▶ Exercise description:
Reproduce every line that appears below, precisely and completely.
*** Opening Data block ***
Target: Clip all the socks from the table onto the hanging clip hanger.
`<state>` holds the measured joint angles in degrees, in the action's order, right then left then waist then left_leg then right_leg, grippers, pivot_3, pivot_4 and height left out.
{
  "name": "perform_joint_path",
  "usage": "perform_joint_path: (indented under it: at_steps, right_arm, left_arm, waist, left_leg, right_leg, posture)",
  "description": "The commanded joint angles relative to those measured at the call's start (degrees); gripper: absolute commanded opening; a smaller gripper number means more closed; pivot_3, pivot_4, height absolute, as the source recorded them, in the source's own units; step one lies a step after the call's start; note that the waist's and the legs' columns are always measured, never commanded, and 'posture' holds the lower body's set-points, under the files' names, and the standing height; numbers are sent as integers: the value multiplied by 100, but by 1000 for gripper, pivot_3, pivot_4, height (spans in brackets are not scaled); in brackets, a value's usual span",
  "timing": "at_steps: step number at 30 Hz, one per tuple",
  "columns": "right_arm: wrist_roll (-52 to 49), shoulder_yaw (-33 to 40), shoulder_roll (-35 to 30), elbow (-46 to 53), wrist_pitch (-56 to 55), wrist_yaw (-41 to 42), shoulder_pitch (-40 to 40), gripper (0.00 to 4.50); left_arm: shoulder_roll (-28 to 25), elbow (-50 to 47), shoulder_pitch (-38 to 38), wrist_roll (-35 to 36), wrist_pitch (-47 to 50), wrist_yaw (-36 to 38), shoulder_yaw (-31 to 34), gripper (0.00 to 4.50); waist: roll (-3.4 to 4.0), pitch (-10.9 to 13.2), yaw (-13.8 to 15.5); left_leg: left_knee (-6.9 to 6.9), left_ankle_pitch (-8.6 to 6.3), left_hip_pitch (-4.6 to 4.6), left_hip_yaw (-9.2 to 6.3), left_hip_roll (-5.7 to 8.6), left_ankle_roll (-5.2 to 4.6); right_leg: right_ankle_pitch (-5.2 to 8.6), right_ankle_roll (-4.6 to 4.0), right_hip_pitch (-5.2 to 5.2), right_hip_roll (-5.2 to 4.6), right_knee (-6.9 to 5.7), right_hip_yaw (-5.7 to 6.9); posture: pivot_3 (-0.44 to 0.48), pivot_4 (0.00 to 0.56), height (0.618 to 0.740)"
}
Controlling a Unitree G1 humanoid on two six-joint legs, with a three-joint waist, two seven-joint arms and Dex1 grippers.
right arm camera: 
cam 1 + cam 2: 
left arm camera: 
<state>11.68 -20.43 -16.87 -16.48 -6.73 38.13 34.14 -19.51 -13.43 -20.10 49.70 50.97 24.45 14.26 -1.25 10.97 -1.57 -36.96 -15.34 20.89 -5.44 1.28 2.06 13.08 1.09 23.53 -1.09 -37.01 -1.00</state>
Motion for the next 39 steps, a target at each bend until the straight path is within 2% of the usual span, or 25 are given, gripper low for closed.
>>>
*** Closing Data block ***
▶ Answer to this exercise:
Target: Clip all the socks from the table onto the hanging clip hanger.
`<state>` holds the measured joint angles in degrees, in the action's order, right then left then waist then left_leg then right_leg, grippers, pivot_3, pivot_4 and height left out.
{
  "name": "perform_joint_path",
  "usage": "perform_joint_path: (indented under it: at_steps, right_arm, left_arm, waist, left_leg, right_leg, posture)",
  "description": "The commanded joint angles relative to those measured at the call's start (degrees); gripper: absolute commanded opening; a smaller gripper number means more closed; pivot_3, pivot_4, height absolute, as the source recorded them, in the source's own units; step one lies a step after the call's start; note that the waist's and the legs' columns are always measured, never commanded, and 'posture' holds the lower body's set-points, under the files' names, and the standing height; numbers are sent as integers: the value multiplied by 100, but by 1000 for gripper, pivot_3, pivot_4, height (spans in brackets are not scaled); in brackets, a value's usual span",
  "timing": "at_steps: step number at 30 Hz, one per tuple",
  "columns": "right_arm: wrist_roll (-52 to 49), shoulder_yaw (-33 to 40), shoulder_roll (-35 to 30), elbow (-46 to 53), wrist_pitch (-56 to 55), wrist_yaw (-41 to 42), shoulder_pitch (-40 to 40), gripper (0.00 to 4.50); left_arm: shoulder_roll (-28 to 25), elbow (-50 to 47), shoulder_pitch (-38 to 38), wrist_roll (-35 to 36), wrist_pitch (-47 to 50), wrist_yaw (-36 to 38), shoulder_yaw (-31 to 34), gripper (0.00 to 4.50); waist: roll (-3.4 to 4.0), pitch (-10.9 to 13.2), yaw (-13.8 to 15.5); left_leg: left_knee (-6.9 to 6.9), left_ankle_pitch (-8.6 to 6.3), left_hip_pitch (-4.6 to 4.6), left_hip_yaw (-9.2 to 6.3), left_hip_roll (-5.7 to 8.6), left_ankle_roll (-5.2 to 4.6); right_leg: right_ankle_pitch (-5.2 to 8.6), right_ankle_roll (-4.6 to 4.0), right_hip_pitch (-5.2 to 5.2), right_hip_roll (-5.2 to 4.6), right_knee (-6.9 to 5.7), right_hip_yaw (-5.7 to 6.9); posture: pivot_3 (-0.44 to 0.48), pivot_4 (0.00 to 0.56), height (0.618 to 0.740)"
}
Controlling a Unitree G1 humanoid on two six-joint legs, with a three-joint waist, two seven-joint arms and Dex1 grippers.
right arm camera: 
cam 1 + cam 2: 
left arm camera: 
<state>11.68 -20.43 -16.87 -16.48 -6.73 38.13 34.14 -19.51 -13.43 -20.10 49.70 50.97 24.45 14.26 -1.25 10.97 -1.57 -36.96 -15.34 20.89 -5.44 1.28 2.06 13.08 1.09 23.53 -1.09 -37.01 -1.00</state>
Motion for the next 39 steps, a target at each bend until the straight path is within 2% of the usual span, or 25 are given, gripper low for closed.
>>>

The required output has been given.